GIVEN INFORMATION Block Start

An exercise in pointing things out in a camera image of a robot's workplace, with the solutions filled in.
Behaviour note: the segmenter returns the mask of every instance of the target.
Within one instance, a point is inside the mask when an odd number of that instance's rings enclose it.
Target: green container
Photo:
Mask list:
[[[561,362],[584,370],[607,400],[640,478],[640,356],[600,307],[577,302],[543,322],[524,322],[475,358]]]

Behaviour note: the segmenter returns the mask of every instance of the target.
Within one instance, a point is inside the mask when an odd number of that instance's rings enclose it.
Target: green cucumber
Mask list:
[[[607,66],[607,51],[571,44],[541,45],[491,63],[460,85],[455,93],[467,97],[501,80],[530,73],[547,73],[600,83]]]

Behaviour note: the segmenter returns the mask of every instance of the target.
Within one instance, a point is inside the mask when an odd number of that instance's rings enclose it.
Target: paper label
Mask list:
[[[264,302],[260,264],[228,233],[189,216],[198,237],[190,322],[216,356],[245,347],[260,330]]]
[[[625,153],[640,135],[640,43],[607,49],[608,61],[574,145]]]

GIVEN INFORMATION Block End

TASK GOAL:
Every entry is to be repeated exactly as it stands.

YOUR RESPONSE:
An exercise in pointing things out in a camera image of a robot's workplace, with the solutions filled in.
Behaviour note: the segmenter returns the mask of every instance of the target.
Within one instance, a point is inside the mask when an odd number of that instance's rings enclose it.
Target: green container
Photo:
Mask list:
[[[561,362],[584,370],[607,400],[640,478],[640,356],[600,307],[577,302],[543,322],[524,322],[475,358]]]

Behaviour note: the segmenter returns the mask of every instance of the target.
Within one instance, a point is inside the mask when an odd number of that instance's rings enclose it.
Target: green cucumber
Mask list:
[[[607,66],[607,51],[571,44],[541,45],[491,63],[460,85],[455,93],[467,97],[501,80],[530,73],[547,73],[600,83]]]

Behaviour note: the segmenter returns the mask of every instance of the target.
Within one instance, a point is inside the mask when an odd number of that instance's rings enclose it.
Target: paper label
Mask list:
[[[264,302],[260,264],[228,233],[189,216],[198,237],[190,322],[216,356],[245,347],[260,330]]]
[[[625,153],[640,135],[640,43],[607,49],[608,61],[574,145]]]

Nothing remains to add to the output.